*WORK REQUEST*.
A complete, unaltered copy of the listing is needed. Write it out.
Start of AVAILABLE DATA
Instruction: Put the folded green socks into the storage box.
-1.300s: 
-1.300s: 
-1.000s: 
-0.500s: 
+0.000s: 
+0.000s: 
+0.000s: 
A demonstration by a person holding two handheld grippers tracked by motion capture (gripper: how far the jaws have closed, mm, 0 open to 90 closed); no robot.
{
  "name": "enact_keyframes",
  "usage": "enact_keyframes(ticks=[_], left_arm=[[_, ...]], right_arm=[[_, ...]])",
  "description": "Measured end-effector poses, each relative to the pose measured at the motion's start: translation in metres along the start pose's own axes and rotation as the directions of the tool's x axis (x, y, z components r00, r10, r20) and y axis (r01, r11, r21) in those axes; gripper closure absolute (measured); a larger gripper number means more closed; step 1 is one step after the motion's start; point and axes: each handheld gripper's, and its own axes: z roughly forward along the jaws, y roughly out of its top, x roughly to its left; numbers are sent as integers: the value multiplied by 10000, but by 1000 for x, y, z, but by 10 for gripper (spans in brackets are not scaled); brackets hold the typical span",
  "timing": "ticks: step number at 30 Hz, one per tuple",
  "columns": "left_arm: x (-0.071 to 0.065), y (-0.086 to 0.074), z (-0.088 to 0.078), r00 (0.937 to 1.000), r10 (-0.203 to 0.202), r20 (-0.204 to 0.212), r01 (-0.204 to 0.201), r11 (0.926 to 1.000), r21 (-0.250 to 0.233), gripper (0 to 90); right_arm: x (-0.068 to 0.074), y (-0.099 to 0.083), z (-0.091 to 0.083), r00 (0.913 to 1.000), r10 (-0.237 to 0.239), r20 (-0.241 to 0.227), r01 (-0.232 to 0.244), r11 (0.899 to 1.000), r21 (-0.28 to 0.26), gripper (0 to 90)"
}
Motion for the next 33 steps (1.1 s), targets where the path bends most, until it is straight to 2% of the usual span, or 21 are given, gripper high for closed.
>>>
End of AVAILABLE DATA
*REPLY*.
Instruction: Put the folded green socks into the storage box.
-1.300s: 
-1.300s: 
-1.000s: 
-0.500s: 
+0.000s: 
+0.000s: 
+0.000s: 
A demonstration by a person holding two handheld grippers tracked by motion capture (gripper: how far the jaws have closed, mm, 0 open to 90 closed); no robot.
{
  "name": "enact_keyframes",
  "usage": "enact_keyframes(ticks=[_], left_arm=[[_, ...]], right_arm=[[_, ...]])",
  "description": "Measured end-effector poses, each relative to the pose measured at the motion's start: translation in metres along the start pose's own axes and rotation as the directions of the tool's x axis (x, y, z components r00, r10, r20) and y axis (r01, r11, r21) in those axes; gripper closure absolute (measured); a larger gripper number means more closed; step 1 is one step after the motion's start; point and axes: each handheld gripper's, and its own axes: z roughly forward along the jaws, y roughly out of its top, x roughly to its left; numbers are sent as integers: the value multiplied by 10000, but by 1000 for x, y, z, but by 10 for gripper (spans in brackets are not scaled); brackets hold the typical span",
  "timing": "ticks: step number at 30 Hz, one per tuple",
  "columns": "left_arm: x (-0.071 to 0.065), y (-0.086 to 0.074), z (-0.088 to 0.078), r00 (0.937 to 1.000), r10 (-0.203 to 0.202), r20 (-0.204 to 0.212), r01 (-0.204 to 0.201), r11 (0.926 to 1.000), r21 (-0.250 to 0.233), gripper (0 to 90); right_arm: x (-0.068 to 0.074), y (-0.099 to 0.083), z (-0.091 to 0.083), r00 (0.913 to 1.000), r10 (-0.237 to 0.239), r20 (-0.241 to 0.227), r01 (-0.232 to 0.244), r11 (0.899 to 1.000), r21 (-0.28 to 0.26), gripper (0 to 90)"
}
Motion for the next 33 steps (1.1 s), targets where the path bends most, until it is straight to 2% of the usual span, or 21 are given, gripper high for closed.
>>>

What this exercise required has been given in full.